RAND Corporation, Washington, District of Columbia, USA.
RAND Corporation, Santa Monica, California, USA.
J Glob Health. 2024 Sep 20;14:04147. doi: 10.7189/jogh.14.04147.
Perinatal depression affects one-third of pregnant women living with HIV (WLH). We examined patterns of treatment response to a novel stepped model of depression care among WLH with perinatal depression in Uganda.
As part of the Maternal Depression Treatment in HIV (M-DEPTH) cluster randomised controlled trial, 191 women were enrolled across four antenatal care clinics assigned to provide stepped care including behavioural and antidepressant therapy (ADT), and another 200 across four clinics assigned to provide usual care. They were assessed for depression severity using the Patient Health Questionnaire (PHQ-9) at enrolment and multiple times over 12 months of follow-up. We used repeated measures latent class analysis (LCA) to identify discrete trajectories of depression symptoms, while multinomial regression analyses measured correlates of class membership.

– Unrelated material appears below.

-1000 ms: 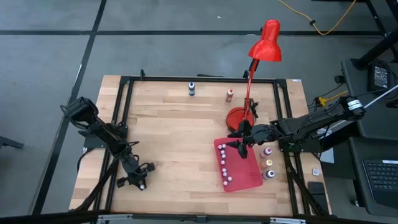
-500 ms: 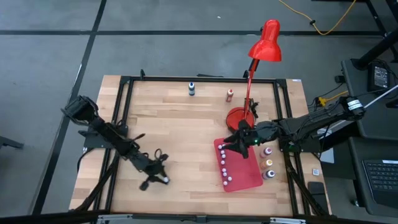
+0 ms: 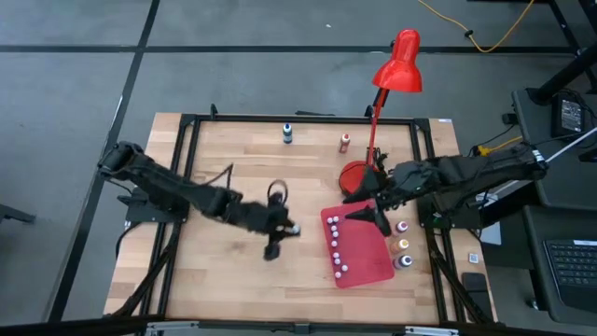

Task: Pick & Place food coloring
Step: Put the small purple food coloring bottle into the red bin

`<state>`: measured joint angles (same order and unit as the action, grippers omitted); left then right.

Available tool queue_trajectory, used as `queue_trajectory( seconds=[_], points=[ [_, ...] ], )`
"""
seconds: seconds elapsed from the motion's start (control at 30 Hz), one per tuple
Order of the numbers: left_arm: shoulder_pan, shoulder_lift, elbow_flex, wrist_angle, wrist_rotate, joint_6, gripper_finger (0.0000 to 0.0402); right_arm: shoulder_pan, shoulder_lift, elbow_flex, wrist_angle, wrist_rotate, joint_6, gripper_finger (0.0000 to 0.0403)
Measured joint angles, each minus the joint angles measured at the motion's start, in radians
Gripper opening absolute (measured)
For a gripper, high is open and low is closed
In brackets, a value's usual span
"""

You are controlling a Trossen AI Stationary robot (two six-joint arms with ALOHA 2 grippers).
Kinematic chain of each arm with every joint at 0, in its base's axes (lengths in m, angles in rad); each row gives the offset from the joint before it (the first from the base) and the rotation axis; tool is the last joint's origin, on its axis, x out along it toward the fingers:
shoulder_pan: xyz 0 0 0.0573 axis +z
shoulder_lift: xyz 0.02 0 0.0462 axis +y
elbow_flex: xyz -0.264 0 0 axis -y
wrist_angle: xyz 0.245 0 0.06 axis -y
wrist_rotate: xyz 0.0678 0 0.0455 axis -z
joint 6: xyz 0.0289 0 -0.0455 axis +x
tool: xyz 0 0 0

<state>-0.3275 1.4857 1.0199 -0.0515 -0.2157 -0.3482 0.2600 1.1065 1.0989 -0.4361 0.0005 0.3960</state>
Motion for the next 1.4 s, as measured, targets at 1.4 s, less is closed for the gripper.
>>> queue_trajectory(
  seconds=[1.4],
  points=[
    [0.229,-0.001,0.417,-0.426,0.125,0.103,0.0065,-0.211,0.522,0.660,-0.376,-0.143,-0.164,0.0213]
  ],
)
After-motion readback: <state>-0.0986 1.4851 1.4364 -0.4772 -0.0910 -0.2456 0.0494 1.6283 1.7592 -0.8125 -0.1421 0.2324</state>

The LCA identified three trajectories among those in the treatment group: mildly depressed individuals who improved (MiD-I) (n = 143, 75%), moderately depressed individuals who improved (MoD-I) (n = 33, 17%), and moderately depressed individuals who remained depressed (MoD-R) (n = 15, 8%). Membership in MiD-I was associated with lower levels of intimate partner violence at baseline (P = 0.04) and month 6 (P < 0.001), and less recent trauma exposure (P = 0.03) at baseline. At month 6, social support was lowest in MoD-R, while the degree of negative problem-solving orientation was highest (both P < 0.001) in this class. The LCA also identified three trajectories among those in the usual care comparison group: mildly depressed (MiD) (n = 62, 31%), moderately depressed (MoD) (n = 71, 35%), and seriously depressed (SiD) (n = 67, 34%), with each experiencing slight improvement. Recent traumas at baseline were highest in SiD (P < 0.001); this group also reported the lowest positive problem-solving orientation and highest negative problem-solving orientation (P < 0.001) at baseline.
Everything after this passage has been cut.